* **REQUIRED WORK**: The lines to copy from the listing below are those that contain the string "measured".

┌──

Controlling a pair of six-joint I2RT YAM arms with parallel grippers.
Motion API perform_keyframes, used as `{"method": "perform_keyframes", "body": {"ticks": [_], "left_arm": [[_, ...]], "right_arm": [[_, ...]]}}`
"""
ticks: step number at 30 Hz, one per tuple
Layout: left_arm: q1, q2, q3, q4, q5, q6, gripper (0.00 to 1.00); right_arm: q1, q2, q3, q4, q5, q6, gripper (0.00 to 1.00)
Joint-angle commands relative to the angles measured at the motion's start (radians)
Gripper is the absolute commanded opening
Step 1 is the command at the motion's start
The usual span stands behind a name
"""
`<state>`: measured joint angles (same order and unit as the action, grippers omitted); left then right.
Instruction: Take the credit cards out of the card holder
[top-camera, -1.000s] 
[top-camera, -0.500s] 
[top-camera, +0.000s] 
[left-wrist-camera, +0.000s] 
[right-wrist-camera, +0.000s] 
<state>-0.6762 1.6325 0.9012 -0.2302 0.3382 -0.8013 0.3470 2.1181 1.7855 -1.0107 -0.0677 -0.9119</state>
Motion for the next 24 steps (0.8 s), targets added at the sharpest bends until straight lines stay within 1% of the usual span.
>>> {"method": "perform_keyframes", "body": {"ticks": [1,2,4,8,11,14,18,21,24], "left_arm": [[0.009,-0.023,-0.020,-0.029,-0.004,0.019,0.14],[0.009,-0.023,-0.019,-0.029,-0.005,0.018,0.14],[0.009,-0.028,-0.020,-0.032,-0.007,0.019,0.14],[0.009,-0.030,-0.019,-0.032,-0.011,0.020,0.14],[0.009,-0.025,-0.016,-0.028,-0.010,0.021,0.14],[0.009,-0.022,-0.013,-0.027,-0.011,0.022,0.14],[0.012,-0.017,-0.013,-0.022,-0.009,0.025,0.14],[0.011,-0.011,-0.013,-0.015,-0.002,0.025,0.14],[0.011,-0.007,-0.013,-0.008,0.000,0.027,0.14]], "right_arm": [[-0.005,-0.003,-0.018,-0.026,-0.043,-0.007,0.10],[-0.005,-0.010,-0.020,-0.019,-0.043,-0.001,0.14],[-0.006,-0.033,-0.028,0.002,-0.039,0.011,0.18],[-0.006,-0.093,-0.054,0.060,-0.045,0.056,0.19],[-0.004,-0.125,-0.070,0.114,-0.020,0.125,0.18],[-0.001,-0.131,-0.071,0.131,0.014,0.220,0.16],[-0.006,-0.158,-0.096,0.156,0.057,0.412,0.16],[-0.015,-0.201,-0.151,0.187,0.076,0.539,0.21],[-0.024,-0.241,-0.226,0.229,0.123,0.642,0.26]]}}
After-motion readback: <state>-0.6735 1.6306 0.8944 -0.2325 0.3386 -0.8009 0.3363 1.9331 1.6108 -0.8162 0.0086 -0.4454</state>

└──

* **REPLY**:
Joint-angle commands relative to the angles measured at the motion's start (radians)
`<state>`: measured joint angles (same order and unit as the action, grippers omitted); left then right.

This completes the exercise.